• _HOW TO COMPLETE THIS TASK_:
Scan the records that follow, and whenever a line has the word "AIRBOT", copy it.

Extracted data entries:
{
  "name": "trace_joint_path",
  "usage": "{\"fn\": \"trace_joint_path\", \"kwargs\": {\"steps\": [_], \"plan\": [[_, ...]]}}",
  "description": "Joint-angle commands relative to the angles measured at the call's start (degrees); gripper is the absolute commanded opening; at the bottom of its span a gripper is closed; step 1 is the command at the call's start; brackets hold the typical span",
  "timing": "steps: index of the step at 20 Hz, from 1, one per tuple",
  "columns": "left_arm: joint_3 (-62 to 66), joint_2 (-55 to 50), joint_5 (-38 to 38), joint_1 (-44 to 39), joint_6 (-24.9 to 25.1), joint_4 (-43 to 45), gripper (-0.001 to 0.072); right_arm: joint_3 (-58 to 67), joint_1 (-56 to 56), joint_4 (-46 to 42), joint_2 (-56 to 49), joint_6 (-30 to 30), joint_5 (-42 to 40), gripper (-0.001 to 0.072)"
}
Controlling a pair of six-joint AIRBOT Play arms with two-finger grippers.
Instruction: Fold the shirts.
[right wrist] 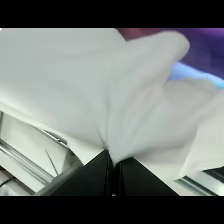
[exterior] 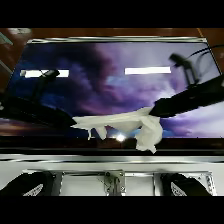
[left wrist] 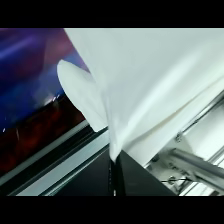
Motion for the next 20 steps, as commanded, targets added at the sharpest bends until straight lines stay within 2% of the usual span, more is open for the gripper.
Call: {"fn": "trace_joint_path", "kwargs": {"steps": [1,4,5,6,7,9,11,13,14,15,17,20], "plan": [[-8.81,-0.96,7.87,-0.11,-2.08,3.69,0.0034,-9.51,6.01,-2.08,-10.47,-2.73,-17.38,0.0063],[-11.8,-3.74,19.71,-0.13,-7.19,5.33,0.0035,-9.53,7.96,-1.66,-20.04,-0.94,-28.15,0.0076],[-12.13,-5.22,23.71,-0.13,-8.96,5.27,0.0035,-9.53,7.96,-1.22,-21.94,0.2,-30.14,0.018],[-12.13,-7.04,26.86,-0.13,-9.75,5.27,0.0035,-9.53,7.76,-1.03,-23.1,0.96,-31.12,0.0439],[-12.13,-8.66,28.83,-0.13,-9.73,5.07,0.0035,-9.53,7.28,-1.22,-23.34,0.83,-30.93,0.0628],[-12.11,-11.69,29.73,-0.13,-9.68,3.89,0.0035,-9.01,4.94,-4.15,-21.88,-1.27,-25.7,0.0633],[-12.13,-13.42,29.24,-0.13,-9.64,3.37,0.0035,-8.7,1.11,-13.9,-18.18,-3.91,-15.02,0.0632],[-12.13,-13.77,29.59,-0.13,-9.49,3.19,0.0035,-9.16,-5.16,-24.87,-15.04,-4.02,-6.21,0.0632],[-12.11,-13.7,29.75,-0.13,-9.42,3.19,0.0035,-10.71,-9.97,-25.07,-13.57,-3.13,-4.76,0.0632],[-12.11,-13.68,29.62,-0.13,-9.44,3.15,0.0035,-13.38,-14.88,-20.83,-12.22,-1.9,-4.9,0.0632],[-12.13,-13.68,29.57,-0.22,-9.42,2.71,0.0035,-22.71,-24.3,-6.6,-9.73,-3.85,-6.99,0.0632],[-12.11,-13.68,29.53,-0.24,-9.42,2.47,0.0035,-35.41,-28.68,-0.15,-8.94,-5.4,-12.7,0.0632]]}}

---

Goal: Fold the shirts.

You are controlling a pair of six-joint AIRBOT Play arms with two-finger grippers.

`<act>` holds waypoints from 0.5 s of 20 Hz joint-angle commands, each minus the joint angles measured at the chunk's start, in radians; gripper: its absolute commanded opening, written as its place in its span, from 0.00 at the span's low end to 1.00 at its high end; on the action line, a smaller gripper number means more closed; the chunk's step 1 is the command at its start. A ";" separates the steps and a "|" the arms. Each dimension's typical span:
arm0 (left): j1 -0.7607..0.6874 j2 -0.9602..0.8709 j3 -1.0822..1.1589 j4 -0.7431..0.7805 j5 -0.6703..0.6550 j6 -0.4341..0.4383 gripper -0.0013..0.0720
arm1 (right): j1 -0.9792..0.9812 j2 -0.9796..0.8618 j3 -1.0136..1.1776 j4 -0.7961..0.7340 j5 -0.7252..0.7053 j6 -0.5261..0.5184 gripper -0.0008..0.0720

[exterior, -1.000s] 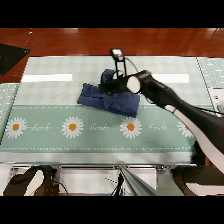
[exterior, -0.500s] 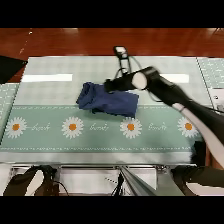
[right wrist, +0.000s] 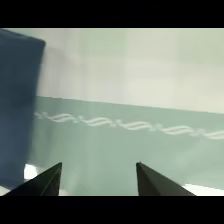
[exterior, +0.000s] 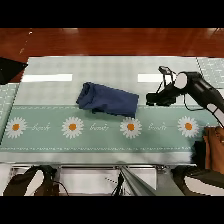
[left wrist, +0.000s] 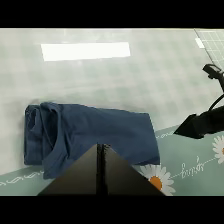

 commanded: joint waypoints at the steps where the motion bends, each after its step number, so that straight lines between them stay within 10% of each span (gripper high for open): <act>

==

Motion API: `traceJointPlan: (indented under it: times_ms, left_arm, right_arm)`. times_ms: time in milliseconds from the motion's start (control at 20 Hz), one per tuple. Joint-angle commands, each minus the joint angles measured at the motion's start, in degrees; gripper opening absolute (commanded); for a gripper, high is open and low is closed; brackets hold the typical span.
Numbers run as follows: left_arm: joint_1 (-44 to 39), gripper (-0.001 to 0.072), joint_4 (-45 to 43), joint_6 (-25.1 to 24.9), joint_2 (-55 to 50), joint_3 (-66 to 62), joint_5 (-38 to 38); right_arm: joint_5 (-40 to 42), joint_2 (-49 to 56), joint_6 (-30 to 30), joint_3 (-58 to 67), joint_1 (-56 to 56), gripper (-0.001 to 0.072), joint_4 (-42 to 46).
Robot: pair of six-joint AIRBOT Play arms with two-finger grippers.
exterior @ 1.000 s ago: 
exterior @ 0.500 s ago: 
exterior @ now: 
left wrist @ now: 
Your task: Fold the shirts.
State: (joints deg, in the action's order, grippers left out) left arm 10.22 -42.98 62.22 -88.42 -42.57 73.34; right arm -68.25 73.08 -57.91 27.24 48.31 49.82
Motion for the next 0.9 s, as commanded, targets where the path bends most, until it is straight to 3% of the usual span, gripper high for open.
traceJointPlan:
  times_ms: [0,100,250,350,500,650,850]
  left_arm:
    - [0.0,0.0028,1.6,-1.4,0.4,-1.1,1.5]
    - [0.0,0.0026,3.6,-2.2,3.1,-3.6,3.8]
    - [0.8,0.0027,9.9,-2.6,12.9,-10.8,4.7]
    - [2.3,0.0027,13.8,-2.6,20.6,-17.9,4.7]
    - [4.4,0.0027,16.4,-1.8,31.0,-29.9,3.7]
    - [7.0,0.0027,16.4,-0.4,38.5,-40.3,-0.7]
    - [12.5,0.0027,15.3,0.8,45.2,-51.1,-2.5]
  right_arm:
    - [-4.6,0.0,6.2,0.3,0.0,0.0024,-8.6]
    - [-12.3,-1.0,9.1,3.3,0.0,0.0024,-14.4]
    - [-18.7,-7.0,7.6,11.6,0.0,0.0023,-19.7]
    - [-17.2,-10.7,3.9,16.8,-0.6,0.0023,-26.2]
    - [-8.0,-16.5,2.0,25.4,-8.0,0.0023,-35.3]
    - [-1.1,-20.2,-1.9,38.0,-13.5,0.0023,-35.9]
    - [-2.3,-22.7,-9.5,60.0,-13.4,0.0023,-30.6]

• _SOLUTION FOR THIS EXERCISE_:
Controlling a pair of six-joint AIRBOT Play arms with two-finger grippers.
You are controlling a pair of six-joint AIRBOT Play arms with two-finger grippers.
Robot: pair of six-joint AIRBOT Play arms with two-finger grippers.

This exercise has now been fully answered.